A brief summation of the plot, better explained by reviewers than I can, but here goes Over in over in his mind he sees a successful resolution to his plight as he pictures the miraculous survival of passengers of the ill fated flight rescued by Chelsey Sullenberg whose plane met a similar fate on the Hudson in January of Not to be. A giant wave from one of the rescue ferries swamps Chip's landing and 39 of his passengers die.

Suffering PTSD, Chip, his wife and twin daughters relocate from Pennsylvania to upper state New Hampshire to Bethel, a small community where they hope for a chance to shrug off the past of the ill fated crash and go on with their lives.

Let's just say there's some strange happenings going on here. I love the way Bohjalian conjures up a tale blending the use of herbs, both medicinal and as potions, the greenhouses where they grow, the folklore of witches and covens in New England, damaged souls, the forces of good and evil to create a superior story that leaves us breathless.

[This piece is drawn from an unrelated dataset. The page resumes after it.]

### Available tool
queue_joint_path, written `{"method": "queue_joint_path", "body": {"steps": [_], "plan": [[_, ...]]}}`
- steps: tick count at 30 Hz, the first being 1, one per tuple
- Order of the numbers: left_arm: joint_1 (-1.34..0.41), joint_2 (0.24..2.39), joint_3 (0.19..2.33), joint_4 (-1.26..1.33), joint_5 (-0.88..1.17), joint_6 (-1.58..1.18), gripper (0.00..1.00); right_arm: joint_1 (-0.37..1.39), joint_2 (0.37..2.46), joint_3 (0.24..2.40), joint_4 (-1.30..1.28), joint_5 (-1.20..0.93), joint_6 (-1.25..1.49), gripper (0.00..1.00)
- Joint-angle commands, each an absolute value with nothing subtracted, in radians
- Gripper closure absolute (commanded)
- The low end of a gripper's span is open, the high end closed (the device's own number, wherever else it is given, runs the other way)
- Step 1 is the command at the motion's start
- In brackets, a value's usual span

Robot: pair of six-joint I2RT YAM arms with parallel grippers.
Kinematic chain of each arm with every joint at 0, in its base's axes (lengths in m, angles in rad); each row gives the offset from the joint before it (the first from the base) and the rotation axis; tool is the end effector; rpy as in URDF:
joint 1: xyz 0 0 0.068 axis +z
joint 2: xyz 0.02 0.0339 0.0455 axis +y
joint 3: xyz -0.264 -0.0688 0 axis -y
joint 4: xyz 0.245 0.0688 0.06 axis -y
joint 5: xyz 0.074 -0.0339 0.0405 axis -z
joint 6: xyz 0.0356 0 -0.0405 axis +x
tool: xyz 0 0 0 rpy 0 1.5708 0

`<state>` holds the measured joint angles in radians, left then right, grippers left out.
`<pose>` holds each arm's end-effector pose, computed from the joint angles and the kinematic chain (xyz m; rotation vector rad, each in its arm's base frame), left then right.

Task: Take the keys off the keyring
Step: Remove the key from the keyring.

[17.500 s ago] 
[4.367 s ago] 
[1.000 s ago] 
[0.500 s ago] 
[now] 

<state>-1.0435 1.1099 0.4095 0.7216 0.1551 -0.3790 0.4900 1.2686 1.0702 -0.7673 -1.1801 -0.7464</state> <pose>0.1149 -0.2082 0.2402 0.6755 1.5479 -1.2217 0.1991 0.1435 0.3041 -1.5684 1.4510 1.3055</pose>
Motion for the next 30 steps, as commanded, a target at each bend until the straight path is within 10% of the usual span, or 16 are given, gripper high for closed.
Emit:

I'd rather not tell you much more. Just read it. I don't think you'll be disappointed. View all 20 comments. In a dusty corner of a basement in a rambling Victorian house in northern New Hampshire, a door has long been sealed shut with 39 six-inch-long carriage bolts. The home's new owners are Chip and Emily Linton and their twin ten-year-old daughters. Together they hope to rebuild their lives there after Chip, an airline pilot, has to ditch his seat regional jet in Lake Champlain after double engine failure.

Unlike the Miracle on the Hudson, however, most of the passengers aboard Flight die on impact or drown. The body count? Thirty-nine — a coincidence not lost on Chip when he discovers the number of bolts in that basement door. Meanwhile, Emily finds herself wondering about the women in this sparsely populated White Mountain village — self-proclaimed herbalists — and their interest in her fifth-grade daughters.

Together they hope to rebuild their lives there after Chip, an airline pilot, has to ditch his seat regional jet in Lake Champlain after double engine failure. Unlike the Miracle on the Hudson, however, most of the passengers aboard Flight die on impact or drown. The body count? Thirty-nine — a coincidence not lost on Chip when he discovers the number of bolts in that basement door. Meanwhile, Emily finds herself wondering about the women in this sparsely populated White Mountain village — self-proclaimed herbalists — and their interest in her fifth-grade daughters.

Are the women mad? Or is it her husband, in the wake of the tragedy, whose grip on sanity has become desperately tenuous? The result is a poignant and powerful ghost story with all the hallmarks readers have come to expect from bestselling novelist Chris Bohjalian: a palpable sense of place, an unerring sense of the demons that drive us, and characters we care about deeply.

The difference this time? Some of those characters are dead. Languages English. And by having access to our online e-books or by storing them on your computer, you have convenient answers with the e-book The Night Strangers. To start finding The Night Strangers, you are right to find our website which has a complete collection of ebooks listed.